* _PROBLEM REQUIREMENTS_
Filter by the string "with": return the lines of the material that contain it.

* _DATASET SECTION_
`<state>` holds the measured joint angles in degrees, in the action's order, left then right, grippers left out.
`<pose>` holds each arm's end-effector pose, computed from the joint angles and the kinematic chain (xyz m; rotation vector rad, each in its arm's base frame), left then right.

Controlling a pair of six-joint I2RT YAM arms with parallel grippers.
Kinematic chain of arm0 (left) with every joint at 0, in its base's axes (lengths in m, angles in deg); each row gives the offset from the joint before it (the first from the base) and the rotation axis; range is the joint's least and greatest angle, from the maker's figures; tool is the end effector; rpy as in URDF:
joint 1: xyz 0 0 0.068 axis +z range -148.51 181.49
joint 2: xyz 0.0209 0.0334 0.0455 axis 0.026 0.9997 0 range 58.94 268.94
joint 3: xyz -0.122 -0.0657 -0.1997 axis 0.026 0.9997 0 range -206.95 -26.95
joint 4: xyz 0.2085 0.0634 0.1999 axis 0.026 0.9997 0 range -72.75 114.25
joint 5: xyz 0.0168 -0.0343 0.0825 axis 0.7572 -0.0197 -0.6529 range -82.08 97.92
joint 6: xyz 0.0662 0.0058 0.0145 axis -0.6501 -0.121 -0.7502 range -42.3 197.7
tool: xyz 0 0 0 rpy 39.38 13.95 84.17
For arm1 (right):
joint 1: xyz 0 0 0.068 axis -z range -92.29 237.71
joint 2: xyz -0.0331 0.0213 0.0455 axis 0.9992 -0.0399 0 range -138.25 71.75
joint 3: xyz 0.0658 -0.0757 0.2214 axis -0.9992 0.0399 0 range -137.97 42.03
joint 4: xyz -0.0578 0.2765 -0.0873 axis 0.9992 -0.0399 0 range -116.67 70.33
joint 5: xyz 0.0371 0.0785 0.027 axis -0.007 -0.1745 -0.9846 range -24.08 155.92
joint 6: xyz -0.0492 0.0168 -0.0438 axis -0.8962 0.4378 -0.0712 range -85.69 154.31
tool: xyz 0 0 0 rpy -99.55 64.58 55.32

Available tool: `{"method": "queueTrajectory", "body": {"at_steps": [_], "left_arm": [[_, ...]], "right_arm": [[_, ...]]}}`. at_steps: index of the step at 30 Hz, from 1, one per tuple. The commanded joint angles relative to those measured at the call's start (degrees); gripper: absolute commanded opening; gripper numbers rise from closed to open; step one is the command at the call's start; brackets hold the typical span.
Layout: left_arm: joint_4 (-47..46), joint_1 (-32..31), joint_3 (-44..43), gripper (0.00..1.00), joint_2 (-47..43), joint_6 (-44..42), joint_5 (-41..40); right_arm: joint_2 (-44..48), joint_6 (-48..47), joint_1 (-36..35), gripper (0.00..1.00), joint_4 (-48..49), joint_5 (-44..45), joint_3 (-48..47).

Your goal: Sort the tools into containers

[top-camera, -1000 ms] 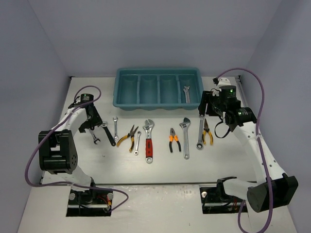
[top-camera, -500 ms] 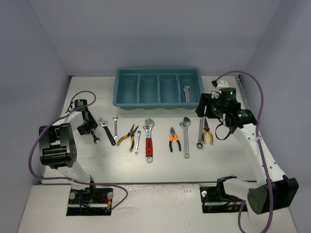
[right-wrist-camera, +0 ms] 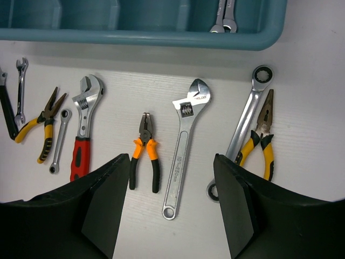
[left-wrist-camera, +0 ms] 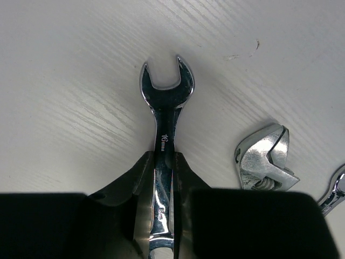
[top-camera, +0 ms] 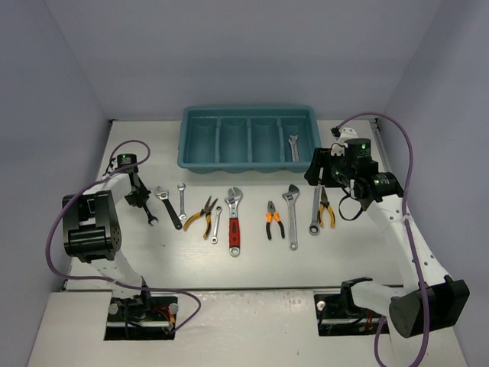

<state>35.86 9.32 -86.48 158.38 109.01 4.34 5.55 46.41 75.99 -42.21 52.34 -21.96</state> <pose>0.3755 0.0551 0.0993 -0.8892 2.4332 -0.0692 0.3152 0.0785 0.3227 -0.1473 2.0203 0.5021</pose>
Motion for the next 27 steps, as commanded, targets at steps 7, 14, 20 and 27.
{"method": "queueTrajectory", "body": {"at_steps": [7,14,20,27], "left_arm": [[8.0,-0.1,1.4,0.0,-7.5,3.2,7.6],[8.2,-0.7,4.2,0.0,-14.8,4.8,12.6],[8.2,-1.7,5.7,0.0,-18.9,6.4,16.3],[8.1,-6.4,5.4,0.0,-25.9,10.8,18.8]], "right_arm": [[-2.6,1.3,-9.1,0.6,3.1,-3.3,-2.9],[-5.5,5.5,-15.6,0.6,12.2,-9.5,-1.6],[-10.8,9.0,-21.9,0.59,19.7,-11.8,-2.4],[-19.7,12.0,-31.0,0.59,28.3,-11.3,-7.0]]}}
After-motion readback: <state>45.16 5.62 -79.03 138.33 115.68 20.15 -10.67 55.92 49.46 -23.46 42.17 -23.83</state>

* _PROBLEM SOLUTION_
Controlling a pair of six-joint I2RT YAM arms with parallel grippers.
Kinematic chain of arm0 (left) with every joint at 0, in its base's axes (lengths in m, angles in deg); each row gives the offset from the joint before it (the first from the base) and the rotation axis; range is the joint's least and greatest angle, from the maker's figures; tool is the end effector; rpy as in URDF:

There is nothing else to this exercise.